> [EXERCISE INSTRUCTIONS]
Give back only the lines in the records below from the one with "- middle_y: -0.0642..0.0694" to the one with "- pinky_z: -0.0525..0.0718", both inclusive, word for word.

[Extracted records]
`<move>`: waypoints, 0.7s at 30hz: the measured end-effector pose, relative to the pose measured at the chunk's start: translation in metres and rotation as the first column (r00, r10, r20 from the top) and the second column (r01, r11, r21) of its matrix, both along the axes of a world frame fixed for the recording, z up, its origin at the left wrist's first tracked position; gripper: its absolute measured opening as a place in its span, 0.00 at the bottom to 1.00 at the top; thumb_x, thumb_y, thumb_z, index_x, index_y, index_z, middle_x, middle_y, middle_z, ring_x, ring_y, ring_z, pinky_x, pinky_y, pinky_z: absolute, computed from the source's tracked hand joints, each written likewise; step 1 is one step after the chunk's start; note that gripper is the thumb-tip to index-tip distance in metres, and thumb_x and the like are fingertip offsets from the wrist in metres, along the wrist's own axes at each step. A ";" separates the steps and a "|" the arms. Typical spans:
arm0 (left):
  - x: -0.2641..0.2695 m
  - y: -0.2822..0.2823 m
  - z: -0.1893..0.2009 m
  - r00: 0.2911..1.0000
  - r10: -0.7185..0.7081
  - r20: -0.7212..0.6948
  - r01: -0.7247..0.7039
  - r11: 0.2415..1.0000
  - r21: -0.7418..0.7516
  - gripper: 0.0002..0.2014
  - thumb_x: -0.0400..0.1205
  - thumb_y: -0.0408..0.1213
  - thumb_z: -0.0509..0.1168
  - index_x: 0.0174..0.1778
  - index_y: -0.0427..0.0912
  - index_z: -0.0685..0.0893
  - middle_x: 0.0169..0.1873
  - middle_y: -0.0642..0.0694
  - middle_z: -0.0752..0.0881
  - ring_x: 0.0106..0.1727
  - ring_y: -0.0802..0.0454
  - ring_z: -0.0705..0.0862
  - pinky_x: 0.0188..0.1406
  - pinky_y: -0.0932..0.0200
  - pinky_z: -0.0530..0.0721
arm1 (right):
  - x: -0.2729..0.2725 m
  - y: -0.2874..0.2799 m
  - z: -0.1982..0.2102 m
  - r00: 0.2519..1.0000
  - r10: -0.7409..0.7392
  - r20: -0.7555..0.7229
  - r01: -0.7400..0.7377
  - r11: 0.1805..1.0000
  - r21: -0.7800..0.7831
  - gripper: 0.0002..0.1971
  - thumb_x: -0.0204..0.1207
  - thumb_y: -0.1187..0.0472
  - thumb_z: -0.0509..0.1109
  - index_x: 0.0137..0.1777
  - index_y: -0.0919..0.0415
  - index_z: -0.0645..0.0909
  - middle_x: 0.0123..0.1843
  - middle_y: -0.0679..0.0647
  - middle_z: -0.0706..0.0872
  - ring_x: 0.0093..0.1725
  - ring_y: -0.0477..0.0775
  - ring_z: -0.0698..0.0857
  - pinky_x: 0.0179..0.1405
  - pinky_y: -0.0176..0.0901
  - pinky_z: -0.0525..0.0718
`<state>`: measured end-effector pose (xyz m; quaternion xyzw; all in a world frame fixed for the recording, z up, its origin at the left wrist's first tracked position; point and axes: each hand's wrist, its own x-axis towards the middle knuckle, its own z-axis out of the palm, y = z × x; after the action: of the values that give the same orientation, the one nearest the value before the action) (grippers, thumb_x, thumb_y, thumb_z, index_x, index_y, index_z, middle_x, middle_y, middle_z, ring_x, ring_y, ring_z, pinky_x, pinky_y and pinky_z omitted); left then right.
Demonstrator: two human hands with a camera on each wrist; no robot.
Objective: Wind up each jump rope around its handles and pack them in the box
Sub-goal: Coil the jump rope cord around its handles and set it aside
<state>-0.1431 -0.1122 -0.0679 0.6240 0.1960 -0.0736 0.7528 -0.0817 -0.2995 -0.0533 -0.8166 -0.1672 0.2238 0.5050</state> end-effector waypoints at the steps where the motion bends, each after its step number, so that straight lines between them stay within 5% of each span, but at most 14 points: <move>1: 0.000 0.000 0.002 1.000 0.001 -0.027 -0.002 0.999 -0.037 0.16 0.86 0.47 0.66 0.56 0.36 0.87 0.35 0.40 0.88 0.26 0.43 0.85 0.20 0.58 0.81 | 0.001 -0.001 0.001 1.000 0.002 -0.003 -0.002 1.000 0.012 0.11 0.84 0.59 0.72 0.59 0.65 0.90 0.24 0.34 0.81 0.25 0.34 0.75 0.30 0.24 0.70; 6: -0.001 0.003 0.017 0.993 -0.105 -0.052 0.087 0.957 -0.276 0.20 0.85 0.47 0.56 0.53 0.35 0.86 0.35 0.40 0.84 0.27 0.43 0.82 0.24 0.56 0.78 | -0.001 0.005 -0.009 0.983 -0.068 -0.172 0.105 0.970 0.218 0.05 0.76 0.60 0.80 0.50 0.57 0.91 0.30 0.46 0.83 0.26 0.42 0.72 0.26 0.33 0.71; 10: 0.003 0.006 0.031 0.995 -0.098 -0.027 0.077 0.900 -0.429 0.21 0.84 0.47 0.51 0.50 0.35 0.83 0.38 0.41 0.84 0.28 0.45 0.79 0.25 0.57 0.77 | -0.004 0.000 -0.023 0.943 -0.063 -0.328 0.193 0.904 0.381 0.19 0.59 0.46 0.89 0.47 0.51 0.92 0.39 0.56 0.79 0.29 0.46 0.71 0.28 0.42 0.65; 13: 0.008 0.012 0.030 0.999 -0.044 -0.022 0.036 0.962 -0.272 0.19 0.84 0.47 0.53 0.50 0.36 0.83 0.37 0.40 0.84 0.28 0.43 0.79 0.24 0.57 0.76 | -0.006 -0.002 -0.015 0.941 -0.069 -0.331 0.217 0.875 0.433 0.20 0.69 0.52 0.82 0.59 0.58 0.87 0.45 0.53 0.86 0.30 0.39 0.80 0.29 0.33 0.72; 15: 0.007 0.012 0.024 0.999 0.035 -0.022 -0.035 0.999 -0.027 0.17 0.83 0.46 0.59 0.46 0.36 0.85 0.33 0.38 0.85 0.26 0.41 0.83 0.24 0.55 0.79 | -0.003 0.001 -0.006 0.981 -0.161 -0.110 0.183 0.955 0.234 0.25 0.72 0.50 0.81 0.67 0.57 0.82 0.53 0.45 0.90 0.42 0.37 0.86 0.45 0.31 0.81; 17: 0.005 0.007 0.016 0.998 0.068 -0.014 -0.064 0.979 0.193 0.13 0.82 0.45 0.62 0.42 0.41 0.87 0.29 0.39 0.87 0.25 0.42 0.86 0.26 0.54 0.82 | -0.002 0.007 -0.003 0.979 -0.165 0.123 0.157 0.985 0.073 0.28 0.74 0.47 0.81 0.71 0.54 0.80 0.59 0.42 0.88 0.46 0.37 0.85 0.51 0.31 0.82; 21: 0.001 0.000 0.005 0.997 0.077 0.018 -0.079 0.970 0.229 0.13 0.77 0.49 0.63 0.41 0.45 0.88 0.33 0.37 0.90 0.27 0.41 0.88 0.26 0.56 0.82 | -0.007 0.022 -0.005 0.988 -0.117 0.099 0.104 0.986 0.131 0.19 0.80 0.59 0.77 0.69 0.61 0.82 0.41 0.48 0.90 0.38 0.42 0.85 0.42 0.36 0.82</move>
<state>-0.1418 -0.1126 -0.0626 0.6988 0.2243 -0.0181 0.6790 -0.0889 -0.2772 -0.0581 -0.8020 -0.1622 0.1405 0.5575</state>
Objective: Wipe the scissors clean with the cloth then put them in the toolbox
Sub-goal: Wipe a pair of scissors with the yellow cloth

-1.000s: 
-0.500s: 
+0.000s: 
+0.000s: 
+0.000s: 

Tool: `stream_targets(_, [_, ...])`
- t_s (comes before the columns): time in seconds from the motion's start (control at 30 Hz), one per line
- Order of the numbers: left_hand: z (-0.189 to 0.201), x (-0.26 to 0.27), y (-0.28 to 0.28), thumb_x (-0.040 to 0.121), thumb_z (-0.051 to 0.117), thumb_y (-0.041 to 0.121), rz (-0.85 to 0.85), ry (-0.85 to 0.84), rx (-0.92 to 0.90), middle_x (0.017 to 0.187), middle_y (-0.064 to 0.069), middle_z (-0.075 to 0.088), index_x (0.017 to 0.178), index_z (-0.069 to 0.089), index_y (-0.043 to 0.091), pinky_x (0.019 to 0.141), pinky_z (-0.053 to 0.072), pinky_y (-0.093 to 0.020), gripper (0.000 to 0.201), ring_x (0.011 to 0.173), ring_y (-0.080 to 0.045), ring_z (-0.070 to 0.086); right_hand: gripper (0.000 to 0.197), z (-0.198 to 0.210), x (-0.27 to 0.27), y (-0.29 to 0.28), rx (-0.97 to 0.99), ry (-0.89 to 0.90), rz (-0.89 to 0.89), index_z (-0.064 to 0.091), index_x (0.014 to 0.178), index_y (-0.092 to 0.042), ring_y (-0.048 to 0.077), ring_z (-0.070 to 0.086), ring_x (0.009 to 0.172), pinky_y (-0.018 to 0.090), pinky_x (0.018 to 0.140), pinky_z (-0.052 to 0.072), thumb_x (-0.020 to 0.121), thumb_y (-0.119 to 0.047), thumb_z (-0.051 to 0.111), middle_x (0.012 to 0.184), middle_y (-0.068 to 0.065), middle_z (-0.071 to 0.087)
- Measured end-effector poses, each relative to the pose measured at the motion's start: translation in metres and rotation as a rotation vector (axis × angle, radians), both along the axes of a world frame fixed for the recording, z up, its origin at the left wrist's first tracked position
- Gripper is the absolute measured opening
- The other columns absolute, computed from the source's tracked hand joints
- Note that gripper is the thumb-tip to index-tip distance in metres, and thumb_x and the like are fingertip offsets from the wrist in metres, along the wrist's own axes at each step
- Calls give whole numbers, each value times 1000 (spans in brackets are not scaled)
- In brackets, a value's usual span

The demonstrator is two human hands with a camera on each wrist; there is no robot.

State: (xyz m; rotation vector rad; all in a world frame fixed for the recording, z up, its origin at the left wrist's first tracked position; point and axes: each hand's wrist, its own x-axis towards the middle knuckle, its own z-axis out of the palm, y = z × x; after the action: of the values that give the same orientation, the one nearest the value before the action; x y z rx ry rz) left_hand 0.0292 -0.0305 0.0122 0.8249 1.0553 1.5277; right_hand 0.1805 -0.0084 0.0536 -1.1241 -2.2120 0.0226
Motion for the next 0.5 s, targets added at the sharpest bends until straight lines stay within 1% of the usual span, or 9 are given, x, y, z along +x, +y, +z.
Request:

> [WRITTEN SOLUTION]
  - middle_y: -0.0642..0.0694
  - middle_z: -0.0752..0.0881
  - ring_x: 0.0106..0.1727
  - ring_y: -0.0802..0.0454
  - ring_z: -0.0705..0.0862
  - pinky_x: 0.0188..0.1406
  - pinky_y: -0.0932..0.0200
  - pinky_z: -0.0530..0.0721
arm1 (right):
  - x: -0.2729..0.2725 m
  - y: -0.2874..0.2799 m
  - z: -0.1982..0.2102 m
  - r00: 0.2519..1.0000
  - r10: -0.7409..0.7392
  - r20: -0.7555..0.7229
  - r01: -0.7400..0.7377
  - r11: 0.1805..1.0000
  - r21: -0.7800..0.7831
  - gripper: 0.0002..0.1971
  - thumb_x: -0.0204..0.1207
  - thumb_y: -0.1187..0.0472
  - thumb_z: -0.0509..0.1109
  - index_x: 0.0137..0.1777
  - index_y: -0.0919..0.0415
  - index_z: -0.0645..0.0909
  - middle_x: 0.0123..0.1843
  - middle_y: -0.0679..0.0647
  - middle_z: -0.0706..0.0872
  - ring_x: 0.0093..0.1725
  - ring_y: -0.0477..0.0775
  - ring_z: -0.0698..0.0857
  - pinky_x: 0.0179..0.1405
  - pinky_y: -0.0176..0.0901
  - pinky_z: -0.0525..0.0718

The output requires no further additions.